Goal of the exercise
Without the pictures, can you quote each line below exactly?

Data block
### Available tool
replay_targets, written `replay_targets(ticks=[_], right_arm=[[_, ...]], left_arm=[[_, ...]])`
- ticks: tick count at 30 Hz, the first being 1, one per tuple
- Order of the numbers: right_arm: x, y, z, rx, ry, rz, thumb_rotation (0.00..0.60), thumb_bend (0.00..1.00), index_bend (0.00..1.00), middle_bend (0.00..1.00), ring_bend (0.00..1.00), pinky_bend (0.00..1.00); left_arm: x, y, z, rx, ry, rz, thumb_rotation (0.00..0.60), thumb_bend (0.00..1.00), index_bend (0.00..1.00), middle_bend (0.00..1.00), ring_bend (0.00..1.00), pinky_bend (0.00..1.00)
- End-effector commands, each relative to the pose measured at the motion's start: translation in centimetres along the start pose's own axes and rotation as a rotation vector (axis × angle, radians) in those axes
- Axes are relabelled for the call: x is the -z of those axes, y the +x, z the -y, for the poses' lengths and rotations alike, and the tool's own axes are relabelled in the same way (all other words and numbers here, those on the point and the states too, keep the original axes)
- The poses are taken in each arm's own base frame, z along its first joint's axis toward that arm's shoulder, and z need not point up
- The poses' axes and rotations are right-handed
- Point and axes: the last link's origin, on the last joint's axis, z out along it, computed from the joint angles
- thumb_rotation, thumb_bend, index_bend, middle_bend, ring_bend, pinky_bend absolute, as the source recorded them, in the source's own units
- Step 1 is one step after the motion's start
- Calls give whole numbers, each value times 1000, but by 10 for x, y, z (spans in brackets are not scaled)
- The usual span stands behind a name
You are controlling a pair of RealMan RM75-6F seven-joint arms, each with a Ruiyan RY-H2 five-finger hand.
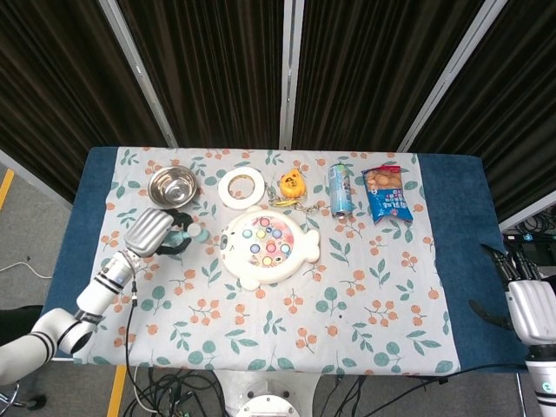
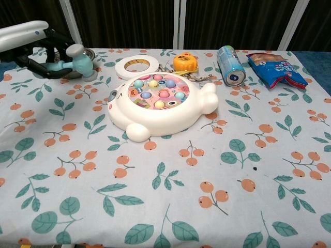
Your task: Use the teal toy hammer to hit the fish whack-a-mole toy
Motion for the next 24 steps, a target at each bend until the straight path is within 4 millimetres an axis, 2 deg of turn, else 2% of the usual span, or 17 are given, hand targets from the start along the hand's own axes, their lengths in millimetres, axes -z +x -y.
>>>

Expected output
### Available tool
replay_targets, written `replay_targets(ticks=[_], right_arm=[[_, ...]], left_arm=[[_, ...]])`
- ticks: tick count at 30 Hz, the first being 1, one per tuple
- Order of the numbers: right_arm: x, y, z, rx, ry, rz, thumb_rotation (0.00..0.60), thumb_bend (0.00..1.00), index_bend (0.00..1.00), middle_bend (0.00..1.00), ring_bend (0.00..1.00), pinky_bend (0.00..1.00); left_arm: x, y, z, rx, ry, rz, thumb_rotation (0.00..0.60), thumb_bend (0.00..1.00), index_bend (0.00..1.00), middle_bend (0.00..1.00), ring_bend (0.00..1.00), pinky_bend (0.00..1.00)
- End-effector commands, each relative to the pose measured at the motion's start: translation in centimetres along the start pose's own axes and rotation as a rotation vector (axis × angle, radians) in those axes
- Axes are relabelled for the call: x is the -z of those axes, y the +x, z the -y, for the poses' lengths and rotations alike, and the tool's own axes are relabelled in the same way (all other words and numbers here, those on the point and the states too, keep the original axes)
- The poses are taken in each arm's own base frame, z along its first joint's axis toward that arm's shoulder, and z need not point up
- The poses' axes and rotations are right-handed
- Point and axes: the last link's origin, on the last joint's axis, z out along it, computed from the joint angles
- thumb_rotation, thumb_bend, index_bend, middle_bend, ring_bend, pinky_bend absolute, as the source recorded them, in the source's own units
- Step 1 is one step after the motion's start
- Calls give whole numbers, each value times 1000, but by 10 for x, y, z (spans in brackets are not scaled)
- The usual span stands behind a name
You are controlling a pair of RealMan RM75-6F seven-joint arms, each with a Ruiyan RY-H2 five-finger hand.
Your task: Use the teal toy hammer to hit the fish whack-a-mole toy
Motion for the next 24 steps, a target at each bend until the straight path is within 4 millimetres an axis, 2 deg of turn, else 2% of the usual span, or 17 are given, hand targets from the start along the hand's own axes, their lengths in millimetres, axes -z +x -y.
>>>

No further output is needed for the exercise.